Checklist For Analyzing Website Test Results

March 14, 2016

If you are like me, you are bombarded by ad-hoc analysis requests. How are the new landing pages doing? Are the paid ad campaigns successful? Which template performs best? Which of these content types is more popular? Was our site redesign worth the millions we paid for it?

These requests sometimes involve high stakes decisions and may lie outside the bounds of your standard reports and dashboards. While some of these answers are easy – Is anyone using our mobile site? – others require extra time and care. Before you send off your final analysis, use the checklist below to avoid some common analysis mistakes.

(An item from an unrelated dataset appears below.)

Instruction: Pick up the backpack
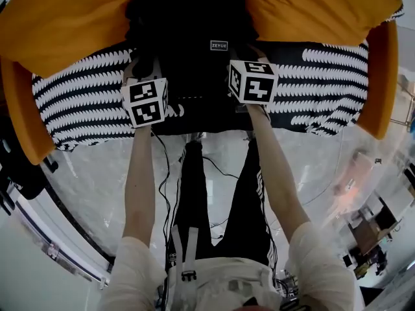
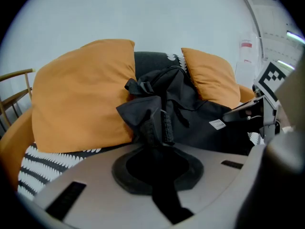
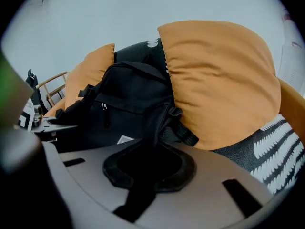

Do You Have One Success Metric?

This is the most critical, and often most difficult, step in the analysis process. Buzz words like engagement, brand-awareness, or conversion sound great in emails, but unfortunately are useless in the world of testing. To design a meaningful test, you must identify one specific action that you are optimizing for.

Here are some examples: completed transaction, file download, button click, view of a certain page, or total revenue collected. If you are unsure of which metric to use, go back and ask what the primary goal for this initiative is.

What are the Trials in Your Test?

It is important to know what the “test subjects” are in your analysis. In statistics, we sometimes refer to these “subjects” as trials. Each trial should represent a single opportunity for success. What you choose as a trial might vary based on your objectives and your company.

Hint – if you are optimizing for a conversion rate, bounce rate, or some other percentage, this will be the denominator of your rate. Here are some examples:

Sessions – This is default for Google Analytics goals, which measures the number of “converted sessions”.
Entrances – This is a great metric to use if you are doing landing page optimization. Note, this metric is very similar to sessions, but will be a little more intuitive for analysis of landing pages.
Users – If you have a lengthy buying cycle with multiple user interactions before a conversion, you should consider defining each trial as an individual user.
Pageviews – If the user can convert on that page – and you hope they will convert every time they view the page – use pageviews as your trials. Also a good metric to use if you are measuring exit rate.
Pages – In certain cases, your “test subjects” might be pages on your site. If you have questions about comparing the performance of content types or topics, you should aggregate your analysis around each page, rather than a user- or session-based analysis.

Is There Enough Traffic to Run a Test?

In order for your results to be statistically significant, you will need significant numbers of both trials and successes. This means your site needs to be getting a fair amount of traffic and your conversion rates can’t be too low. The exact amount of traffic you need depends on a number of factors, including the statistical test you are running, the difference in performance of your pages, and the power and significance that you wish to achieve with your test.

As a general rule of thumb, I recommend having at least 1,000 trials for each variation and enough successes that adding or subtracting a few conversions will not have much of an effect on your results. The more traffic you have, the easier it will be to distinguish between similarly performing variations.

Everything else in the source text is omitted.